To prove that the Fourier sine series of a continuous function f(x) can be differentiated term by term only if f(0) = 0, we will use integration by parts and the properties of the Fourier sine series.
First, we write the Fourier sine series of f(x) as:
f(x) = ∑[n=1 to ∞] Bn sin(nx)
where Bn = 2/L ∫[0 to L] f(x) sin(nx) dx is the nth Fourier sine coefficient.
Next, we differentiate both sides of the equation with respect to x:
f'(x) = ∑[n=1 to ∞] nBn cos(nx)
Now, we can differentiate each term in the Fourier sine series of f(x) term by term if and only if the series converges uniformly. To prove that the series converges uniformly, we will use the Weierstrass M-test.
Let Mn = n|Bn|. Then, we have:
|Mn sin(nx)| = n|Bn| |sin(nx)| ≤ n|Bn| for all x
Since ∑[n=1 to ∞] n|Bn| is convergent by the Dirichlet's test, we have ∑[n=1 to ∞] Mn sin(nx) is uniformly convergent by the Weierstrass M-test.

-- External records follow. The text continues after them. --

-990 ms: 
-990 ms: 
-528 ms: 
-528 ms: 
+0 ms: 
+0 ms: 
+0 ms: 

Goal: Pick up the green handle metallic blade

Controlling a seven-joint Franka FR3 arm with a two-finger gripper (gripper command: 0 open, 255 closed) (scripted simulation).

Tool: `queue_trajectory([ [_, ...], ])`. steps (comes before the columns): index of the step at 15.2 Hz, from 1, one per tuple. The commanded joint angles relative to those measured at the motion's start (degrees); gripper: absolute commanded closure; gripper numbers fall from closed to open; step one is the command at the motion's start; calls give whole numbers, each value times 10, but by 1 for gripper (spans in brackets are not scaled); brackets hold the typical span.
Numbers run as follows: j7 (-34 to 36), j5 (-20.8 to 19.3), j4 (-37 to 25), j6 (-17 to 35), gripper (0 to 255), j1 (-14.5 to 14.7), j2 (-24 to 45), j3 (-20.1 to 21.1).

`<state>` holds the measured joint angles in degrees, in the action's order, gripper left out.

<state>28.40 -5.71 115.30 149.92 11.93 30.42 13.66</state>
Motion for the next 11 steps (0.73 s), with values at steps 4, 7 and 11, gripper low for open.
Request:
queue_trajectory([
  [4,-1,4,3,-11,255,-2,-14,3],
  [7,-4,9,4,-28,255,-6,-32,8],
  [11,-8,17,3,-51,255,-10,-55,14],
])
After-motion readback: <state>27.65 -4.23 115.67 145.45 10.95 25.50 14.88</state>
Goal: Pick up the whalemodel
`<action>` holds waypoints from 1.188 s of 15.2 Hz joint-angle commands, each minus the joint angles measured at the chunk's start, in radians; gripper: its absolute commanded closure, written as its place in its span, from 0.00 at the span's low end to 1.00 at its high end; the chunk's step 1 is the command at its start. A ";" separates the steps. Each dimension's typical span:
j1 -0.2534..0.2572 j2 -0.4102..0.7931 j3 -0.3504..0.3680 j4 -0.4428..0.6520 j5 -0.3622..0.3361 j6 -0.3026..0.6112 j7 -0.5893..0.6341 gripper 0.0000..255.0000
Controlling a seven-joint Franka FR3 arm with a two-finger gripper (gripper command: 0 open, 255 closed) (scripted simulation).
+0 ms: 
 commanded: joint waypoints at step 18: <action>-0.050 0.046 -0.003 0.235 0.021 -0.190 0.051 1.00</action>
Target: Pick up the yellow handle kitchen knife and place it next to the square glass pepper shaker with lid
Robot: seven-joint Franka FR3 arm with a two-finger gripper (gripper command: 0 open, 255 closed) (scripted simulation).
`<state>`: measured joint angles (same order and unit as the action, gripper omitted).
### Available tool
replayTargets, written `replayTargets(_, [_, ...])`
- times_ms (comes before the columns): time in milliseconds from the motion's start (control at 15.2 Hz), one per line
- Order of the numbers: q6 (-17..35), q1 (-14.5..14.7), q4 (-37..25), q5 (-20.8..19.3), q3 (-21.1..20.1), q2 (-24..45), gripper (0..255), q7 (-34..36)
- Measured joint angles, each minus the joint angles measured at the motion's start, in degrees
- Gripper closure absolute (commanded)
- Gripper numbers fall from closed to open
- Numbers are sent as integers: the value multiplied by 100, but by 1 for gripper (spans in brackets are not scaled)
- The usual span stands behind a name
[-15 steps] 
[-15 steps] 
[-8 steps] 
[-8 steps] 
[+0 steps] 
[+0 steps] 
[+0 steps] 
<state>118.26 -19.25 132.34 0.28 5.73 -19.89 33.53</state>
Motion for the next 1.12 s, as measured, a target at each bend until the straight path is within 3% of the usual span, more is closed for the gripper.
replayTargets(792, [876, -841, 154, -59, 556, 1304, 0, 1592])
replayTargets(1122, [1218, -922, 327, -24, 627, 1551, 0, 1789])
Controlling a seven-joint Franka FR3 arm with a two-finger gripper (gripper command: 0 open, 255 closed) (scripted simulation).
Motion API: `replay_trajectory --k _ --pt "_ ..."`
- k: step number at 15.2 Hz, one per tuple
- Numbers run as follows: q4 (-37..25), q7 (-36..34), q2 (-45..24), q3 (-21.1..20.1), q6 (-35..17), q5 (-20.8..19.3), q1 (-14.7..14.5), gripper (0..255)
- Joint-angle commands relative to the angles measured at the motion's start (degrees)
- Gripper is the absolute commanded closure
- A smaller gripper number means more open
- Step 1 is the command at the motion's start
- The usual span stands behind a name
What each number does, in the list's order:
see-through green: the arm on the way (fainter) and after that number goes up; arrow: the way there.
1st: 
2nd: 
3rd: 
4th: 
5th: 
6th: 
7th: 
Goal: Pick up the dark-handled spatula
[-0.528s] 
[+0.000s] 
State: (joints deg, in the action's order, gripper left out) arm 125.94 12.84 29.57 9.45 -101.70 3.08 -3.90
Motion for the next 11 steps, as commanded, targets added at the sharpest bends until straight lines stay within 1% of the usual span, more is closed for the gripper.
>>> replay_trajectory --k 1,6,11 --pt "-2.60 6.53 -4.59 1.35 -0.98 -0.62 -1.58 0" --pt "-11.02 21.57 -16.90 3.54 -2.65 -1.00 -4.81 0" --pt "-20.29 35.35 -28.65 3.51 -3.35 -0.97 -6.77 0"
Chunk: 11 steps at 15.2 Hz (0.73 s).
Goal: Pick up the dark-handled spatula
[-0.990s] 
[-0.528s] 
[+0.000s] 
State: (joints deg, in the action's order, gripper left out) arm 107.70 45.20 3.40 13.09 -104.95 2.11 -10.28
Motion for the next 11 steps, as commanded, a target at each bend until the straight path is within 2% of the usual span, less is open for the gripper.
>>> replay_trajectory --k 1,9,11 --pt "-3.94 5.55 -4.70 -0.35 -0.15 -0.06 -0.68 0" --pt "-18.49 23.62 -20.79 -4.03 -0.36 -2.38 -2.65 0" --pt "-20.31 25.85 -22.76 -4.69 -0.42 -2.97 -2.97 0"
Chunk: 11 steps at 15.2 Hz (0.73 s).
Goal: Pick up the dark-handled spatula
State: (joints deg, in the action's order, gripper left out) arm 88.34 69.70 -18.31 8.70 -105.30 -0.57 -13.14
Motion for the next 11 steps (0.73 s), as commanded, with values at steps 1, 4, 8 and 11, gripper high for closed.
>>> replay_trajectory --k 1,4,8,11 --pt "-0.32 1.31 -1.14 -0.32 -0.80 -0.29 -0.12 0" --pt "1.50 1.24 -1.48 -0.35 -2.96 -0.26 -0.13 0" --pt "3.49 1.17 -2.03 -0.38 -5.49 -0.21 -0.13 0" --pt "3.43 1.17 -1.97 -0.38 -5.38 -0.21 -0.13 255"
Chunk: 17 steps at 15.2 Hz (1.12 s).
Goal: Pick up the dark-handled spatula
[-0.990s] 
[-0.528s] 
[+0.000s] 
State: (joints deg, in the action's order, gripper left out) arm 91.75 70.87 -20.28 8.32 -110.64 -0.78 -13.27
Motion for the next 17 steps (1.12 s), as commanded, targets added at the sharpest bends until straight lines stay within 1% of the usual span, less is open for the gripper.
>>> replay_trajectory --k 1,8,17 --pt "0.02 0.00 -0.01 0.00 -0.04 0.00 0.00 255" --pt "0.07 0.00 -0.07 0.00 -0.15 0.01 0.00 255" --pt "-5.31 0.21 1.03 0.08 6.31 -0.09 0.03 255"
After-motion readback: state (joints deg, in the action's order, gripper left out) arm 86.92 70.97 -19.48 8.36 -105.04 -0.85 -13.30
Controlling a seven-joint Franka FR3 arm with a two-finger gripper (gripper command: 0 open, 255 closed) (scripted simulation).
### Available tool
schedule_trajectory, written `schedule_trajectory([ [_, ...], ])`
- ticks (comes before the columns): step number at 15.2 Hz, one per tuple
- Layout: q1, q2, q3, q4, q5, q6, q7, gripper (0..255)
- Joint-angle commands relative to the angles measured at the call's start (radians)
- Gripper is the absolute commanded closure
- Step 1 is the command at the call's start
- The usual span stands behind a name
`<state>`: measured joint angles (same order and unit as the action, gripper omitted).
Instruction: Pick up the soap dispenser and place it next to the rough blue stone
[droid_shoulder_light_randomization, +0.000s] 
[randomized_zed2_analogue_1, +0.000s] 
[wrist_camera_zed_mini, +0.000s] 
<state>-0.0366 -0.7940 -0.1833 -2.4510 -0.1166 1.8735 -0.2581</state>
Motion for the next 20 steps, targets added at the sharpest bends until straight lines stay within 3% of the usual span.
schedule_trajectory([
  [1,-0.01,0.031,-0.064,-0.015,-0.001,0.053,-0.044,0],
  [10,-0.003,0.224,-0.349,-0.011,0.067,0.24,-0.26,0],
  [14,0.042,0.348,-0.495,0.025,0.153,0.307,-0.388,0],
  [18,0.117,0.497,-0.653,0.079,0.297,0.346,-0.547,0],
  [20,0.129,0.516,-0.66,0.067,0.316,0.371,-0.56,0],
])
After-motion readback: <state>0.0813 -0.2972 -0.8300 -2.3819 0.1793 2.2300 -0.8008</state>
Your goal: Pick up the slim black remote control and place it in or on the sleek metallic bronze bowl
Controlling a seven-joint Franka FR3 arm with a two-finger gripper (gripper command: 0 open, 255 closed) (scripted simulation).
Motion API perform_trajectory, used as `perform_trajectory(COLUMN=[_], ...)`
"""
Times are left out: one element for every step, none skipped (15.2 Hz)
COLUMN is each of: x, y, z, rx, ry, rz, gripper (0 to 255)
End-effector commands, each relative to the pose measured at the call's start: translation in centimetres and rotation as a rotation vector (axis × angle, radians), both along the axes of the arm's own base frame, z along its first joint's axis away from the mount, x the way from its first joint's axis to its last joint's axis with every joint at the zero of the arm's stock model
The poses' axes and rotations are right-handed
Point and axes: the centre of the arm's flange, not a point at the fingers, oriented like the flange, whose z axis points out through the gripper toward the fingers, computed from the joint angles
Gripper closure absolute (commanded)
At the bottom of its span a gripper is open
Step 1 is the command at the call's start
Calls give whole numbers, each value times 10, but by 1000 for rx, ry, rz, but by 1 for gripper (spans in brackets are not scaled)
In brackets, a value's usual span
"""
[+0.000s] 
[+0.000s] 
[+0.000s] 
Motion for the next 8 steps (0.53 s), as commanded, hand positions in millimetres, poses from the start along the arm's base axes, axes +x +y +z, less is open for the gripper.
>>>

Therefore, we can differentiate each term in the Fourier sine series of f(x) term by term to get:
f'(x) = ∑[n=1 to ∞] nBn cos(nx)
Now, we evaluate this equation at x = 0 and use the fact that Bn = 2/L ∫[0 to L] f(x) sin(nx) dx to get:
f'(0) = ∑[n=1 to ∞] nBn
If we assume that we can differentiate each term in the Fourier sine series of f(x) term by term and obtain a new series that converges uniformly, then we can interchange the order of differentiation and summation to get:
f''(x) = ∑[n=1 to ∞] -n²Bn sin(nx)
Now, we evaluate this equation at x = 0 and use the fact that Bn = 2/L ∫[0 to L] f(x) sin(nx) dx to get:
f''(0) = ∑[n=1 to ∞] -n²Bn
Therefore, we have:
f''(0) = -2/L ∫[0 to L] f(x) dx
If f(0) = 0, then f''(0) = 0, which implies that the Fourier sine series of f(x) can be differentiated term by term. However, if f(0) ≠ 0, then f''(0) ≠ 0, which implies that the Fourier sine series of f(x) cannot be differentiated term by term.
Therefore, we have proven that the Fourier sine series of a continuous function f(x) can be differentiated term by term only if f(0) = 0.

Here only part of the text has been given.